If you work in a large team, this can save a lot of time if people are often pushing branches to a shared remote like your typical upstream
remote.
Shallow clones
Another way to reduce how much you fetch is to create a shallow clone:
git clone --depth=1 https://github.com/heaths/azure-sdk-for-net.git
cd azure-sdk-for-net
git remote add upstream https://github.com/Azure/azure-sdk-for-net.git
Note that none of the history prior to the cloned branch - often main
for many repos - will not be fetched, nor will any objects those commits reference. This could affect some commands that depend on the history, though that’s probably unlikely in most cases. Any commits after that time will continue to accrue, however.
You can run git fetch --unshallow
at any time to restore full history. There are also ways you can make an existing repo a shallow clone, but by then you’ve already fetched the brunt of the repo. Given that fact, and that it’s not straight forward, I’ll not cover that now.
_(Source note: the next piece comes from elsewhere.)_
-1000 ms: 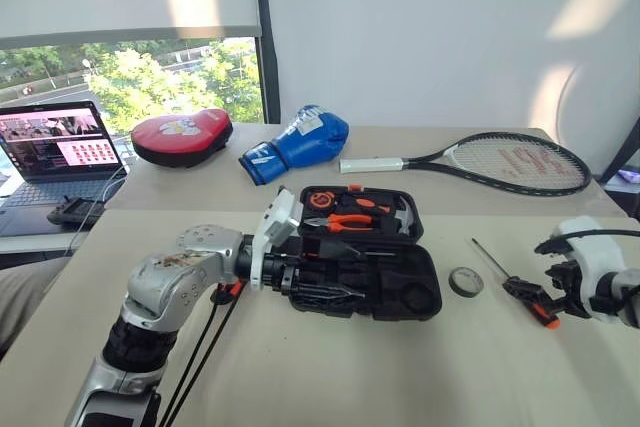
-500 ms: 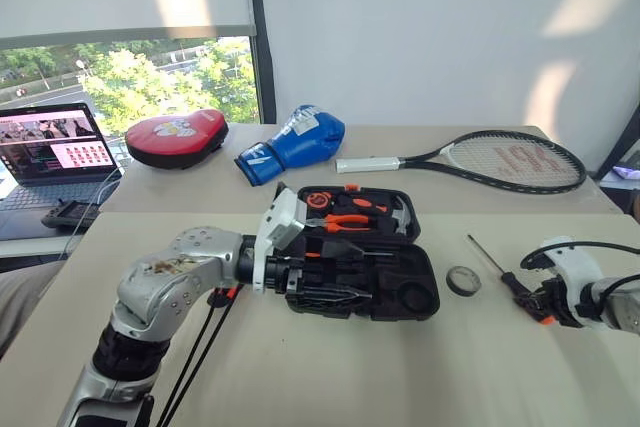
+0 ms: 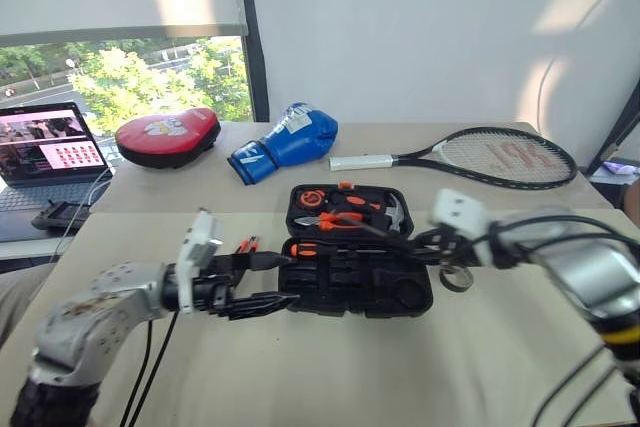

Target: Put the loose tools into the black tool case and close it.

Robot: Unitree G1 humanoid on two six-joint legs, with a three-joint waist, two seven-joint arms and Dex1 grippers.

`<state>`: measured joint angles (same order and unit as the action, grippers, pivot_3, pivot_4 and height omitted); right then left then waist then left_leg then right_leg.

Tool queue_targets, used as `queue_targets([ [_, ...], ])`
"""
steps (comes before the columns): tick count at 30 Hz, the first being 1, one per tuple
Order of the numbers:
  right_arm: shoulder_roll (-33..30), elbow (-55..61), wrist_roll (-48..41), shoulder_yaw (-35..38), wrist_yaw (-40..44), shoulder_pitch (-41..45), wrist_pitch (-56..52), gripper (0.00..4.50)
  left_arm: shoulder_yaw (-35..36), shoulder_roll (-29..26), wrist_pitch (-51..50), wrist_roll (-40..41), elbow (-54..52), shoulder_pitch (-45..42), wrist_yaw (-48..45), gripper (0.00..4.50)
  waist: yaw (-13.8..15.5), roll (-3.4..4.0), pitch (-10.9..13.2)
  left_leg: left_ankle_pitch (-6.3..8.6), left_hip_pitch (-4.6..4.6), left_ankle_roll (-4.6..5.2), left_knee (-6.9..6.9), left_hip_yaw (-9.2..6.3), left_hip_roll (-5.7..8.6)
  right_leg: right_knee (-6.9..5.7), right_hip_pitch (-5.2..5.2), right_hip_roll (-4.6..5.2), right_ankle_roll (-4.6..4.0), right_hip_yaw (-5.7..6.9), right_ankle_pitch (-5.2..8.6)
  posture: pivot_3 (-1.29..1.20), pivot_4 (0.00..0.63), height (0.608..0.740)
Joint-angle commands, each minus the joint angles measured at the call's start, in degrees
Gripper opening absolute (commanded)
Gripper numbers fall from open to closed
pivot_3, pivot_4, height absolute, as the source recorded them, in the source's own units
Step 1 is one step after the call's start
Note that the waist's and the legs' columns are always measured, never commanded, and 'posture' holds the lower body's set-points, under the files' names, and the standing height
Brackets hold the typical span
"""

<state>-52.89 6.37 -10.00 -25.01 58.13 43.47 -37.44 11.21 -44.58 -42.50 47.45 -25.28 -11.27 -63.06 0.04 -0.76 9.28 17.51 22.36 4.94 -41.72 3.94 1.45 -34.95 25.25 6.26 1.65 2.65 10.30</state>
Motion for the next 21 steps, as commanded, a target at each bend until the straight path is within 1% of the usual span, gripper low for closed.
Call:
queue_targets([
  [1,3.64,-8.4,7.11,-4.95,4.21,5.21,7.49,1.05,2.9,-1.61,-0.25,2.26,-2.46,0.91,0.64,3.89,0.35,-0.02,0.01,0.0,-0.02,0.0,-0.01,0.01,0.0,0.01,-0.02,-0.01,0.0,0.0,0.0,0.0,0.15,0.74],
  [5,5.64,-11.81,10.02,-7.07,9.41,7.46,11.77,1.05,3.39,-2.02,-0.01,2.75,-3.37,1.7,2.12,3.89,0.67,-0.02,0.02,0.01,0.1,0.0,0.0,-0.04,0.13,0.07,0.01,0.1,0.01,0.18,0.0,0.0,0.15,0.74],
  [10,7.15,-14.3,12.91,-7.92,12.7,7.98,10.98,1.05,3.72,-2.08,-0.14,3.79,-5.16,2.84,4.18,3.89,0.16,-0.03,0.02,0.06,0.08,-0.12,0.14,-0.05,0.11,0.07,-0.02,0.04,0.04,0.28,0.0,0.0,0.15,0.74],
  [16,6.92,-13.4,14.46,-7.72,16.11,7.32,9.95,1.05,3.6,-2.19,0.33,3.56,-5.26,3.23,5.15,3.89,0.31,-0.03,0.02,0.0,-0.06,-0.3,0.14,-0.1,0.09,0.09,-0.09,0.0,0.0,0.33,0.05,0.0,0.15,0.74],
  [21,7.32,-14.21,16.88,-8.35,18.05,6.61,11.79,1.04,2.52,-1.93,1.03,2.78,-4.71,2.5,5.33,3.89,0.19,-0.02,0.02,-0.03,-0.08,-0.36,0.15,-0.13,0.05,0.01,-0.07,-0.05,-0.04,0.32,0.08,0.0,0.15,0.74],
])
Reduce how much you check out
When you run git checkout {branch}
or similar, it checks out all files in the HEAD
of that branch in your local repo. To limit how many files are checked out, you can either create a sparse clone or set up a sparse checkout on an existing repo.
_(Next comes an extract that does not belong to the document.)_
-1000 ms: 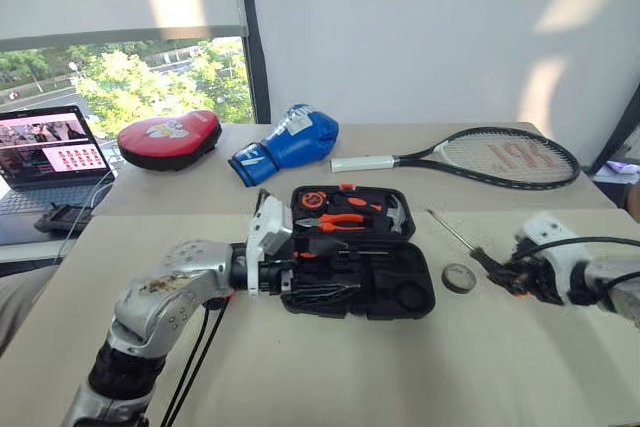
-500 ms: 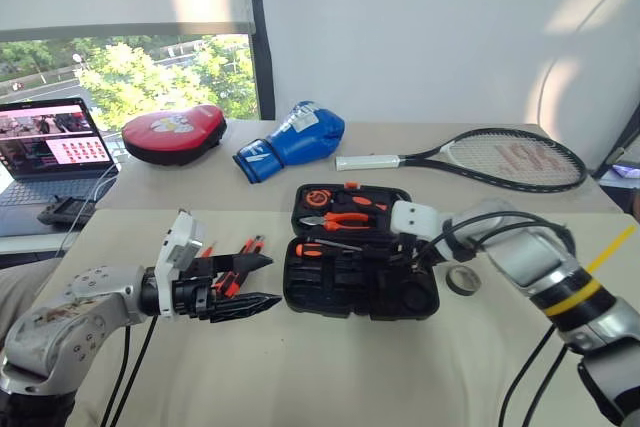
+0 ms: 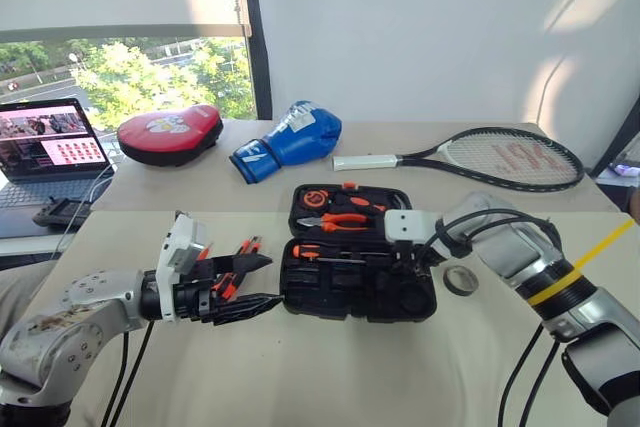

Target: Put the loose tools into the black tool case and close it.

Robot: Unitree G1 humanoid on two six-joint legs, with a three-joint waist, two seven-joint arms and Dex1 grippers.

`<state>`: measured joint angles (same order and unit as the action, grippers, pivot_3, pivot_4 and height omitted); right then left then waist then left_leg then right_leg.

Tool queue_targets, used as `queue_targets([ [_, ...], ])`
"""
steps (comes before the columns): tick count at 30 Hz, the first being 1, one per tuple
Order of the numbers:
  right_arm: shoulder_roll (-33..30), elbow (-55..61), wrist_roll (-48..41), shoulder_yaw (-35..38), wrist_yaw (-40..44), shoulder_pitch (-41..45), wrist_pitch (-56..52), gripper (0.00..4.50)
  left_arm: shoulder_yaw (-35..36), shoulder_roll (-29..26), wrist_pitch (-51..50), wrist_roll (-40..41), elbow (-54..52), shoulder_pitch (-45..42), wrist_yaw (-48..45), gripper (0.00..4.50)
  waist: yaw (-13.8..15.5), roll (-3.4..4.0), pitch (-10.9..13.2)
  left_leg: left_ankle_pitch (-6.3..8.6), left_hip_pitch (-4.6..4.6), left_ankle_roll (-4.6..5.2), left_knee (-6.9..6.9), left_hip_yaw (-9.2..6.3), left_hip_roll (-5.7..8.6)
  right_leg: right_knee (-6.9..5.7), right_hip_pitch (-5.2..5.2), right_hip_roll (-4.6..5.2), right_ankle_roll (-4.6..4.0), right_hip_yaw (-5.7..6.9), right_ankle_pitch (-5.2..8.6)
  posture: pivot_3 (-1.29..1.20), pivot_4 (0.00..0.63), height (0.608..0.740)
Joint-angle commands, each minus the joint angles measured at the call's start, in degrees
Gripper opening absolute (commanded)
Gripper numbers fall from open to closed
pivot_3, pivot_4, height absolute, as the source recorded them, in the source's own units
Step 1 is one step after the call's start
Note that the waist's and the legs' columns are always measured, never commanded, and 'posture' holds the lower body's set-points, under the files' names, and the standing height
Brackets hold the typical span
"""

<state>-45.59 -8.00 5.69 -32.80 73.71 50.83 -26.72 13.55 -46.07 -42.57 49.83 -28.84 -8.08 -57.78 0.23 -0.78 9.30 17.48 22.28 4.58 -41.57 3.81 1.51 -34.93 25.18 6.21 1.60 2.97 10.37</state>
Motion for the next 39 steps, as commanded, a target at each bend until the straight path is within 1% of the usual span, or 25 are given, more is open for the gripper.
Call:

Sparse checkout when cloning
To create a sparse checkout when you initially clone, run the following command:
git clone --sparse https://github.com/heaths/azure-sdk-for-net.git
cd azure-sdk-for-net
git remote add upstream https://github.com/Azure/azure-sdk-for-net.git
By default, this creates a .git/info/sparse-checkout file with the default content:
/*
!/*/
The file format is similar to .gitignore but with the default cone
mode you can only specify directories. This default value checks out any files - including dotfiles - directly under the repo root directory, but no subdirectories. You can use the git sparse-checkout add
command to add patterns, but these will be merely appended to the end of the file. If you add a directory that already exists, it will be added to the end while the old entry/entries remain resulting in duplicates. git sparse-checkout add
also checks out files immediately, so if you want to negate any paths beneath it may waste a bit of time.
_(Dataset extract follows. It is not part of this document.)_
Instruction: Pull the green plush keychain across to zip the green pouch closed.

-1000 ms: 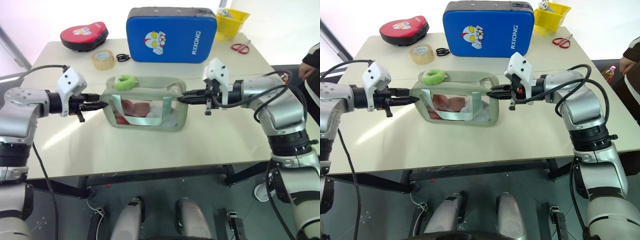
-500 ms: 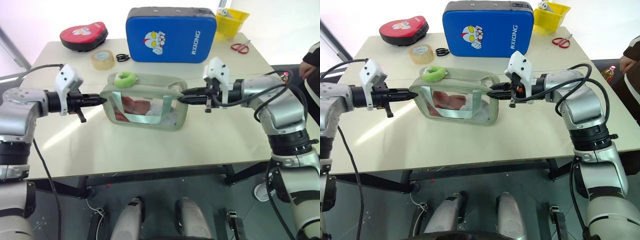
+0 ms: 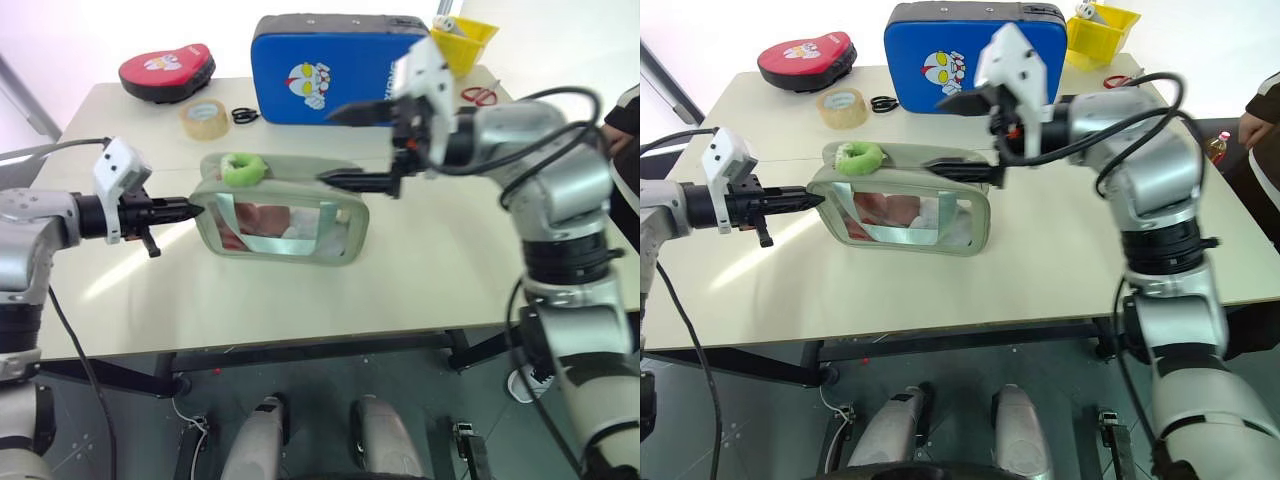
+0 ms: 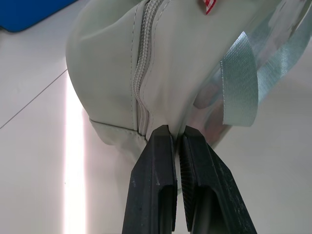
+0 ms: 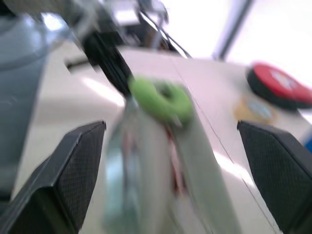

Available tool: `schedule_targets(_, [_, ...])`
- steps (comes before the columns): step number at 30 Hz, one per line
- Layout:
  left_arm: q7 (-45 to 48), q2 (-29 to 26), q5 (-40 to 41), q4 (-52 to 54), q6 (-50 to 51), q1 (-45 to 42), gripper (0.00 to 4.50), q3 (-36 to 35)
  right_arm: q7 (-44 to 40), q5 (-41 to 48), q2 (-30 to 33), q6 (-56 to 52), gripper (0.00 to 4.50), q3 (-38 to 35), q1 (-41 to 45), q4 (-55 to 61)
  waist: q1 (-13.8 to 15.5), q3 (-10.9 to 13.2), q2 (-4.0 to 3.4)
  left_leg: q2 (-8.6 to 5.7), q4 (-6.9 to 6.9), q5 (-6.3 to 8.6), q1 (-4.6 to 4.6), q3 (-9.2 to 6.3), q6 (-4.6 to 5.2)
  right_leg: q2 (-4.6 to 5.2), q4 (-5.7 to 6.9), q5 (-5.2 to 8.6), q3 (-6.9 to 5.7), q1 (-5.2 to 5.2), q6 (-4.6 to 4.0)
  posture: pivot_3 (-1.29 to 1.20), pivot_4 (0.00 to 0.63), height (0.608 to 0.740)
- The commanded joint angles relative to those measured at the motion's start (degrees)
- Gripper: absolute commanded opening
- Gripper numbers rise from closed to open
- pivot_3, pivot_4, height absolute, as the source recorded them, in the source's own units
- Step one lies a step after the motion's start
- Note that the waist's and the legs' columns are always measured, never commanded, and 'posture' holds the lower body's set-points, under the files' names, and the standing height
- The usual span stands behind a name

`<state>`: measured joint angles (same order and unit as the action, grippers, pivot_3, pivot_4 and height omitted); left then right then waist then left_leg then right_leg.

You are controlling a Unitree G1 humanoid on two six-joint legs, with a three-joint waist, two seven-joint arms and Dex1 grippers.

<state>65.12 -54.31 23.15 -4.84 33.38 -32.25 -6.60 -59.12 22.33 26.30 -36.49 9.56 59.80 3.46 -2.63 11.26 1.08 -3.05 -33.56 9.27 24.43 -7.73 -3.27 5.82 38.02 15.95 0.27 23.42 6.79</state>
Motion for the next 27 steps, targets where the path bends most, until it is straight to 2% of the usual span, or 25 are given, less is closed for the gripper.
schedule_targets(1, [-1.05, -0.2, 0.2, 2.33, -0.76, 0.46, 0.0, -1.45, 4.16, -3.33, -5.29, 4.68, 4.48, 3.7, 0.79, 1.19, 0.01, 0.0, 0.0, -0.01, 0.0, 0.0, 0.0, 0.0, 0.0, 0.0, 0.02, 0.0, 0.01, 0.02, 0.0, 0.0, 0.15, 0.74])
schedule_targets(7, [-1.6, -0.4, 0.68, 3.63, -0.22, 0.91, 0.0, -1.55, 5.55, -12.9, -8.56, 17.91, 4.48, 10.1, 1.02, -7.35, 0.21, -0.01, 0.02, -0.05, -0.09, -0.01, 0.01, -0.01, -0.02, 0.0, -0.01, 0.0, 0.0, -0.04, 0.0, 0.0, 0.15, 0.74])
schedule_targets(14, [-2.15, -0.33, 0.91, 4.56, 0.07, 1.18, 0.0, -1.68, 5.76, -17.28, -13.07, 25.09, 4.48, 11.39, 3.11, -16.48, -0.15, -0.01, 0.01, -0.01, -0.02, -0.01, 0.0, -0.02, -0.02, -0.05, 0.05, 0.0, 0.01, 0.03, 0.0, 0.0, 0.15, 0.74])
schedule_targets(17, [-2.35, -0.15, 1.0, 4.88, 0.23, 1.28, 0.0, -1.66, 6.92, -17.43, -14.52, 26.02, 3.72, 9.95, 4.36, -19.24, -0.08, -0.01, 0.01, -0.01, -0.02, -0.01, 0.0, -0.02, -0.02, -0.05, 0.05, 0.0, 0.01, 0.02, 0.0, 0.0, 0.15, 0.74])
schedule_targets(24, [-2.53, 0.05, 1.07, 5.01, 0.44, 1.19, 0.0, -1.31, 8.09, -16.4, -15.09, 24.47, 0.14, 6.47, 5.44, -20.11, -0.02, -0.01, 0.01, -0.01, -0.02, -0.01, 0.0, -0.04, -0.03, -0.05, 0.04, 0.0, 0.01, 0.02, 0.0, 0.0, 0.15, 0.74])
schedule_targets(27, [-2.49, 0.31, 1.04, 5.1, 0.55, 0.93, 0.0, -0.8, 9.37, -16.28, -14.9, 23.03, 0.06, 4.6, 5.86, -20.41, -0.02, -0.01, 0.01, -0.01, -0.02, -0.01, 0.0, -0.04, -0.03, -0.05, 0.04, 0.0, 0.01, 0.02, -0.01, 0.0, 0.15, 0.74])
Instead, I find it easier to just open .git/info/sparse-checkout and modify it by hand. For example, in the repo I’ve been using as an example, I might want to only check out engineering system files and services I’m working on:
/*
!/*/
/.config/
/.vscode/
/common/
/eng/
/sdk/cognitivelanguage/
/sdk/keyvault/
After you make modifications, run git sparse-checkout reapply
to affect changes.
Non-cone mode
Though the default content checks out all files under the root, it seems no other path can specify files when using cone
mode. If you have files under a directory e.g., sdk/*
that you need and want to negate the rest e.g., !sdk/*/
you’ll need to pass --no-cone
to git sparse-checkout set
along with all the patterns you want to enable; though, git sparse-checkout set --no-cone
enables options to disable cone
mode so you could still edit .git/info/sparse-checkout by hand afterward.
git sparse-checkout set --no-cone '/*' '!/*/' '/.config' '/.vscode' '/common' '/eng' '/sdk/*' '!/sdk/*/' '/sdk/cognitivelanguage' '/sdk/keyvault'
git sparse-checkout reapply
Converting an existing repo to sparse checkouts
If you have already cloned a repo, you can create a sparse checkout by running git sparse-checkout set
. Optionally it can take patterns on the command line or from stdin with --stdin
, but I still personally find manually editing the .git/info/sparse-checkout file afterward is easier.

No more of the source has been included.